„Zwei Klangwelten verschmelzen“

Junge Oper Stuttgart„Zwei Klangwelten verschmelzen“

Till Drömann dirigiert die Uraufführung von „Nixe“ im Ludwigsburger Forum. Foto: Martin Sigmund
Herr Drömann, Sie haben mit Barbara Tacchini die Oper „Rusalka“ für Kinder und Jugendliche ab zehn Jahren bearbeitet. Was interessiert junge Leute an einer Oper für Erwachsene, die Antonín Dvorák nach Hans Christian Andersens Märchen von der Meerjungfrau schuf?
Dvorák war es ganz wichtig, dass seine Musik unmittelbar verstanden wird. Er hat sich ja auch als Komponist seines Volkes gesehen. Wir Musiker spüren sofort, was Dvorák musikalisch sagen wollte: Spiele ich da gerade Sehnsucht, Verzweiflung, einen Zusammenbruch oder eine giftige Hexe? Und das passiert auch bei Kindern: dass sie unmittelbar spüren und hören, was diese Musik meint.
Dvoráks Musik erklingt in einer gekürzten Fassung und wird mit Musik der Gegenwart konfrontiert?
Ja, es gibt in „Nixe“ zwei Klangwelten: Die von Dvorák, die vor allem die Zustände widerspiegelt – Musik der Seele, der Gefühle.

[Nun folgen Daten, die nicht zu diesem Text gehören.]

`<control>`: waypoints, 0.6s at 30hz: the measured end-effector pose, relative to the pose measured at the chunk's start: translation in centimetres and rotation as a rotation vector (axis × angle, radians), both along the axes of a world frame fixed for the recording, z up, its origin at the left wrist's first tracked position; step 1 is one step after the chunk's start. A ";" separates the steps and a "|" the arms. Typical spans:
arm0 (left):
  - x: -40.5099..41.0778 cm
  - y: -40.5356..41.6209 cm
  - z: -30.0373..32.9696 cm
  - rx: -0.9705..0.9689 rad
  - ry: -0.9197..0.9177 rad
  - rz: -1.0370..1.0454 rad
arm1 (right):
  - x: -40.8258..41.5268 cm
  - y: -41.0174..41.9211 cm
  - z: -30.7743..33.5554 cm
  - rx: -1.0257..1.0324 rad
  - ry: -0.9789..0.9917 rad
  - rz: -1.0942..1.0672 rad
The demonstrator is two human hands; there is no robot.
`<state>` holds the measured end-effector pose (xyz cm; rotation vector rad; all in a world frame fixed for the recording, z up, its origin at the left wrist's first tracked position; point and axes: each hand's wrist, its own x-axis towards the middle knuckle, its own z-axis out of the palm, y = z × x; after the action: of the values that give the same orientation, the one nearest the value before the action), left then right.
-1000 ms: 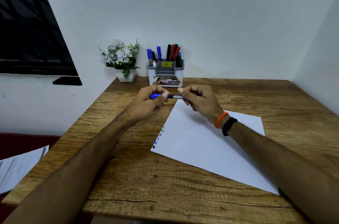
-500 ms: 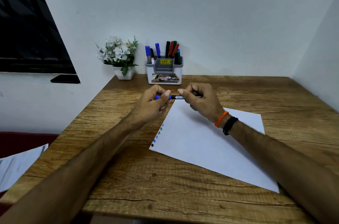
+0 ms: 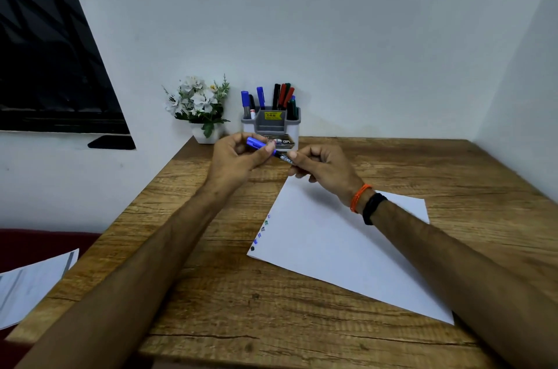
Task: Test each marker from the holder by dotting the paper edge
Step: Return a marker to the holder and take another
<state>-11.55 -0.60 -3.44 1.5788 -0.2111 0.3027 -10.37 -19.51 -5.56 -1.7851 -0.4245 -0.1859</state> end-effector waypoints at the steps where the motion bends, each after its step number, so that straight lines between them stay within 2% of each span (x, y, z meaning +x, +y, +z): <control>1: 0.3 -0.1 0.5 -0.012 -0.013 0.018 | 0.2 0.0 0.1 -0.033 0.015 0.011; 4: 1.8 -0.4 2.4 -0.016 -0.045 0.088 | 1.4 0.1 0.6 -0.137 0.017 -0.014; 8: 4.3 -0.7 5.3 0.116 -0.106 0.148 | 3.3 0.1 1.9 -0.201 -0.002 -0.225; 13: 7.1 -1.2 8.4 0.222 -0.170 0.207 | 5.0 0.0 3.0 -0.221 -0.018 -0.376; 18: 9.8 -2.1 10.5 0.314 -0.231 0.254 | 7.4 0.3 2.8 -0.207 -0.015 -0.416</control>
<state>-1.77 -2.73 7.05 1.8844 -0.2453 0.6787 -2.96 -19.21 -2.77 -2.0631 -0.0777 -0.4607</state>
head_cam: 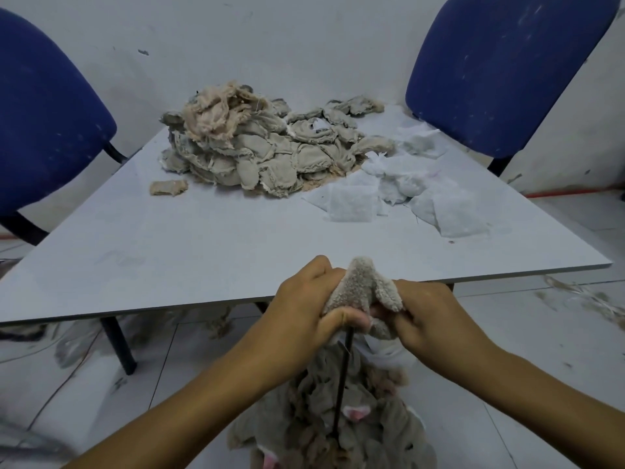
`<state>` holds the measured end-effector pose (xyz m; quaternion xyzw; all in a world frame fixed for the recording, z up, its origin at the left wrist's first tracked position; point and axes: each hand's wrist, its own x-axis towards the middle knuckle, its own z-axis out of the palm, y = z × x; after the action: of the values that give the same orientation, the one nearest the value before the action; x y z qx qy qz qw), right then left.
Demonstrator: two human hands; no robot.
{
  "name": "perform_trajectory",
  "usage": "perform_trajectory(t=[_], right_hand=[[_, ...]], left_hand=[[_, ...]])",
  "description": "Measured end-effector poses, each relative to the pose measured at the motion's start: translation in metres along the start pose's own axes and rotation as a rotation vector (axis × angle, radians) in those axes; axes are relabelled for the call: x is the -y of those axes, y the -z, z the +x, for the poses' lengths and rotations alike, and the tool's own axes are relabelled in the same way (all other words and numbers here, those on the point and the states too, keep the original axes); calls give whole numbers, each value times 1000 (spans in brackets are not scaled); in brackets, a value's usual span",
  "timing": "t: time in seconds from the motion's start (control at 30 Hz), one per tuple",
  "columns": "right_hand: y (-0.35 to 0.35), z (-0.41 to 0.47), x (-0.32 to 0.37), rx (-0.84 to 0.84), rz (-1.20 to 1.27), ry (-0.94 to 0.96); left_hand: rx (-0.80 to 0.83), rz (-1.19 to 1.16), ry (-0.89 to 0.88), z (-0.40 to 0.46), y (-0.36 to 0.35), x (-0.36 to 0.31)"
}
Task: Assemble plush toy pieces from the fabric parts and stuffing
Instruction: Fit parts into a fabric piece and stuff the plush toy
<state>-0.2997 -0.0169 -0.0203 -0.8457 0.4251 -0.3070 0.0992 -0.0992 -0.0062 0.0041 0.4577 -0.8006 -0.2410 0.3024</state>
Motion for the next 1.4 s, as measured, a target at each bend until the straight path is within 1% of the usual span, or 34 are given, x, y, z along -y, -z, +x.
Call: perform_trajectory(t=[0.07,0.13,0.17,0.2,0.23,0.27,0.3,0.33,0.37,0.43,0.53,0.57,0.63,0.7,0.77,0.8,0.83,0.9,0.93,0.97,1.03,1.1,1.17,1.2,1.27,1.3,1.33,1.4], right_hand=[[-1,2,1,46,15,-51],[5,3,1,103,94,-79],[11,4,2,64,135,-64],[18,5,2,-32,134,-27],[24,6,4,-131,89,33],[27,6,5,-192,28,112],[25,5,5,-195,-31,176],[19,3,3,-161,-79,212],[12,1,2,-105,-102,214],[-1,-1,2,-25,-73,154],[-6,-3,1,31,-51,101],[-4,-3,1,51,-47,78],[5,0,0,63,-51,36],[13,3,1,0,-11,19],[16,4,3,-92,-44,70],[13,5,4,-90,-110,87],[7,4,4,-18,-172,59],[-9,0,2,211,-198,-106],[-13,-2,-2,272,-227,-154],[-12,-2,-3,276,-247,-146],[-5,-2,-3,173,-180,-35],[3,-3,-3,137,-84,-43],[6,-4,-1,66,-7,-65],[8,-1,1,-16,23,-45],[10,3,-1,-183,19,38],[9,3,-2,-212,-5,75],[5,1,-4,-180,-15,77],[-5,-3,-2,-14,3,10]], left_hand=[[-6,-15,26,-2,-1,1],[-69,-148,52,-2,1,-2],[-132,-263,51,-2,3,-3],[-191,-357,26,-1,3,-4],[-239,-400,-16,-1,2,-6],[-271,-391,-57,0,1,-7],[-279,-356,-79,0,-1,-8],[-260,-309,-68,0,-4,-6],[-222,-257,-27,0,-7,-4],[-136,-193,72,-2,-10,3],[-109,-140,86,-5,-10,8],[-120,-164,83,-7,-10,6],[-185,-293,85,-8,-8,1],[-304,-414,36,-5,-1,-5],[-360,-449,-72,0,6,-9],[-343,-461,-88,2,6,-9],[-303,-472,-62,2,4,-9],[-200,-474,46,0,-2,-7],[-158,-422,69,-1,-5,-4],[-126,-321,63,-2,-7,1],[-65,-105,11,-3,-9,6],[-11,-38,-9,-4,-8,7],[-29,-97,-20,-3,-7,3],[-65,-138,-32,-2,-4,0],[-127,-204,-74,2,2,-2],[-150,-202,-101,4,5,-2],[-166,-176,-130,4,5,-1],[-130,-160,-145,1,2,1]])
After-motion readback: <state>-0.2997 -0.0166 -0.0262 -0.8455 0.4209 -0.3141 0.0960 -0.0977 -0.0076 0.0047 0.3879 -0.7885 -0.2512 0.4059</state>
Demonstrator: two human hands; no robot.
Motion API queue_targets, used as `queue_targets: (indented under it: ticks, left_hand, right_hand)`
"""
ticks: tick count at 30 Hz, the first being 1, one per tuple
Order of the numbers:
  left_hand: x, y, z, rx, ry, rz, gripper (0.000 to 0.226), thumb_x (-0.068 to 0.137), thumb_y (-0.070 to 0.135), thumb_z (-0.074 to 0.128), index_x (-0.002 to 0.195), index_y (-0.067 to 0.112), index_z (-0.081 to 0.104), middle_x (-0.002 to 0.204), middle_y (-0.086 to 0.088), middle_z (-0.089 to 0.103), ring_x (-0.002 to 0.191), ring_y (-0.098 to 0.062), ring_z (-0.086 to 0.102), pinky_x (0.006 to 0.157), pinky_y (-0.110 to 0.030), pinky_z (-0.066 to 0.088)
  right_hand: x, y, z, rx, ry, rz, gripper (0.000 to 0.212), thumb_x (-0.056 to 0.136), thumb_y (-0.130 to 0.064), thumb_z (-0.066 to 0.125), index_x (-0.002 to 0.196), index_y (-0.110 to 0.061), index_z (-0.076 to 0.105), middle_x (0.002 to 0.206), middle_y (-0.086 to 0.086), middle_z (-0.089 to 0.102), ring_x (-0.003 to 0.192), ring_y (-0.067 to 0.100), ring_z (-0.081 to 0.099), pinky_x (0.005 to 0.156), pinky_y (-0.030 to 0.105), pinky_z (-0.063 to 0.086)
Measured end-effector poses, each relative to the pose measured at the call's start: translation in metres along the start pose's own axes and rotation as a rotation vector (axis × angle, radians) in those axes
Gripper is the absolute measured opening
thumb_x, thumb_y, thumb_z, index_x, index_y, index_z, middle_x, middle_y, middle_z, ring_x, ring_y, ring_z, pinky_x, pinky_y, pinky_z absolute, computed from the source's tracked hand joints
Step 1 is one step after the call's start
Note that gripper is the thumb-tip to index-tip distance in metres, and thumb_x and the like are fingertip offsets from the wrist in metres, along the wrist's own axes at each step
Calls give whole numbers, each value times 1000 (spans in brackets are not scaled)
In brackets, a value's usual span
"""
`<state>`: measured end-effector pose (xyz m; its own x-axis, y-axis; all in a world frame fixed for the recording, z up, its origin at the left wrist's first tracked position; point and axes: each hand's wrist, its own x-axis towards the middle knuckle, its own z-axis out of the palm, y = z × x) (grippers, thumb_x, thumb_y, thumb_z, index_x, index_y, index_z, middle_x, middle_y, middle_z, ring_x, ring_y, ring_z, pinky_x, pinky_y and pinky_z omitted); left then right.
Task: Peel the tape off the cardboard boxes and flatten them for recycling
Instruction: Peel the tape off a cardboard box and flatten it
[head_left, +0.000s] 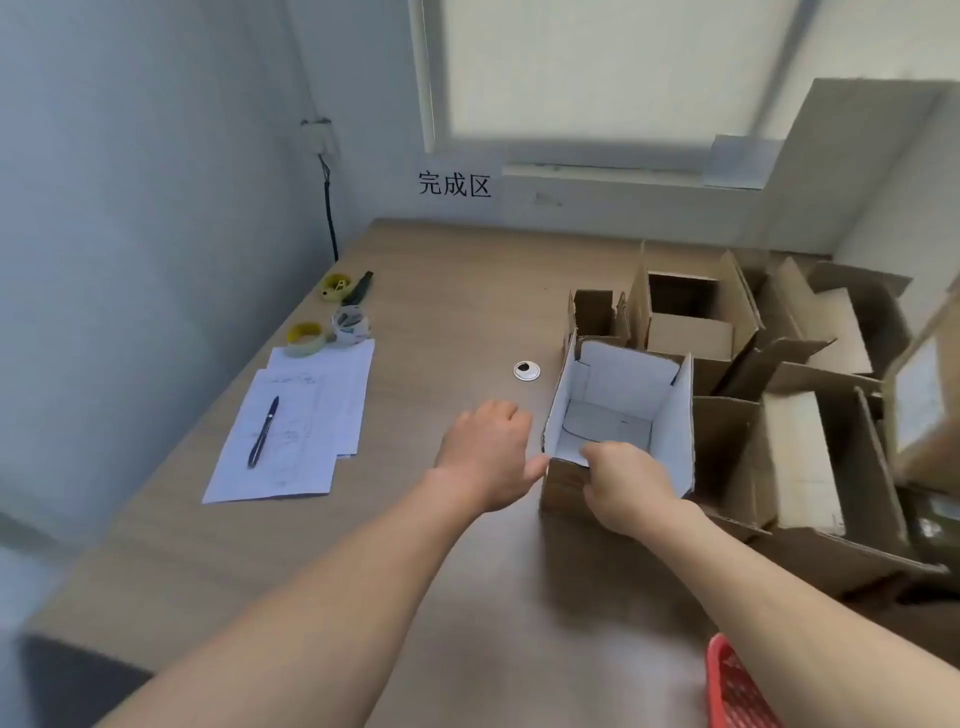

Dazwischen gibt es Musik aus elektronischen Wassersounds von DJ Alexandra Holtsch – also eine konkrete Klangwelt aus Wassertropfen, Rauschen, Wind, einem Rohrbruch. Diese Klänge entwickeln eine geheimnisvolle Eigendynamik. Das Besondere bei „Nixe“ ist, dass sich zwei Klangwelten gegenüberstehen, aber auch miteinander verschmelzen.
Sie werden in dieser Produktion das Landesjugendorchester Baden-Württemberg (LJO), das Patenorchester des Staatsorchesters Stuttgart, dirigieren. Wie kam es zu dieser Kooperation?
Das LJO bietet ja jungen Musikern und Musikerinnen die Möglichkeit, schon mal ein Gefühl dafür zu bekommen, wie sich ein Musikerleben gestalten kann. Viele der Jugendlichen wollen ja nach der Schule Musik studieren. Und weil das Besondere an der Orchesterlandschaft Deutschlands ist, dass sie vor allem aus Opernorchestern besteht, kamen die Verantwortlichen des LJO auf die Idee, dass es Sinn machen könnte, wenn die jungen Leute noch vor ihrem Studium einmal erfahren könnten, was das für ein tolles Gefühl ist, eine Oper zu spielen: also Sänger zu begleiten, Teil einer Handlung zu sein, ja, mit dem eigenen Instrument Theater zu machen.
Was bietet „Nixe“ sonst noch an musikalischer Vermittlungsarbeit?
Da gibt es viele Vermittlungsscharniere, zum Beispiel den „Nixenchor“, in dem viele Mädchen aus der Stuttgarter Umgebung mitsingen. Und junge Zuschauer haben die Möglichkeit, das erste Mal Oper zu erleben: dieses unglaubliche Phänomen, dass da jemand alleine auf der Bühne steht und singt und dass ihn dabei ein ganzes Orchester begleitet. Die Verbindung zweier Klangwelten schafft viele unterschiedliche offene Türen, über die das „Haus“ Oper wie eine Galerie betreten werden kann: Die Leute können ­hereinspazieren und gucken, was es da so ­alles gibt.
Sie haben 2013 an der Jungen Oper schon „Momo“ dirigiert. Was gefällt Ihnen hier ­besonders?
Der künstlerisch hohe Anspruch der Produktionen. Erst kommt das Kunstwerk mit all seiner großen Fantasie und seinen komplexen Gedanken, dann stellt sich als zweiter Schritt die Frage der Vermittlung. Da wird nicht einfach nur gekürzt und geguckt, wie machen wir das jetzt besonders nett für die Kleinen. Man könnte „Rusalka“ ja auch einfach nur auf die Märchenerzählung von der armen kleinen Meerjungfrau reduzieren. Aber dann hätte man nicht vermittelt, was Oper eigentlich ist.